Note that I explicitly have disabled iommu for intel:
# cat /proc/cmdline 
ro root=/dev/VolGroup00/lv_root rhgb quiet selinux=0 vga=0x318 SYSFONT=latarcyrheb-sun16 LANG=en_US.UTF-8 KEYTABLE=no intel_iommu=igfx_off

I've seen this on 2.6.36-0.35.rc7.git0.fc15.x86_64, 2.6.36-0.27.rc5.git6.fc15.x86_64,2.6.36-0.32.rc6.git2.fc15.x86_64.
Comment 1 MartinG 2010-10-09 17:44:11 UTC
I can actually trigger this bug by simply doing "service NetworkManager restart". Seems I am unable to start any apps after the bug occurs.

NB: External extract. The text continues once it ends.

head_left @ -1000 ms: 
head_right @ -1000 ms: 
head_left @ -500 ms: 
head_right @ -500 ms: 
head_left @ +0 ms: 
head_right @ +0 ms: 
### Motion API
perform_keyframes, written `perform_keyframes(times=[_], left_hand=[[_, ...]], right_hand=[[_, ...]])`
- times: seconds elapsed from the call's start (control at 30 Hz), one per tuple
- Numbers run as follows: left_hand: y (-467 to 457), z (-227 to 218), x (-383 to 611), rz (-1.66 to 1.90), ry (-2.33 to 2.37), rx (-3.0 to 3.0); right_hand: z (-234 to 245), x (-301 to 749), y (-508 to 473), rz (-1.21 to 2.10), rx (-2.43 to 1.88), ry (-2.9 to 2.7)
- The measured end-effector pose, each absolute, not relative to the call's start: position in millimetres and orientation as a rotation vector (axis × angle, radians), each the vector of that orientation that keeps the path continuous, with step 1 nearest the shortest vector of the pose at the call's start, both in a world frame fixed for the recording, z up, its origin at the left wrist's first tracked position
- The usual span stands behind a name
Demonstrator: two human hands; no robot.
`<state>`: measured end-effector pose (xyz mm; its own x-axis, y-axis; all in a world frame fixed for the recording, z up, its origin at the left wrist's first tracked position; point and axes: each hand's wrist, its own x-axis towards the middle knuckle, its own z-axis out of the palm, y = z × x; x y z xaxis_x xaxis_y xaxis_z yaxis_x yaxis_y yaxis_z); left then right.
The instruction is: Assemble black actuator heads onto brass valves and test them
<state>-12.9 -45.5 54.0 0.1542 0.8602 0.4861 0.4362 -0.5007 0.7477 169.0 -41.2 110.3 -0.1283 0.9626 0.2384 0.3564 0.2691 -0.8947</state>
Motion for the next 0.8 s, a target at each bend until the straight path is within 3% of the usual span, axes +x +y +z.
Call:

NetworkManager-0.8.1-8.git20100831.fc15.x86_64 (actually updated from NetworkManager-0.8.1-7.git20100831.fc15.x86_64 right before i restarted it - don't think that NetworkManager itself is the cause, since I've seen this bug several time on the previous version of NM.)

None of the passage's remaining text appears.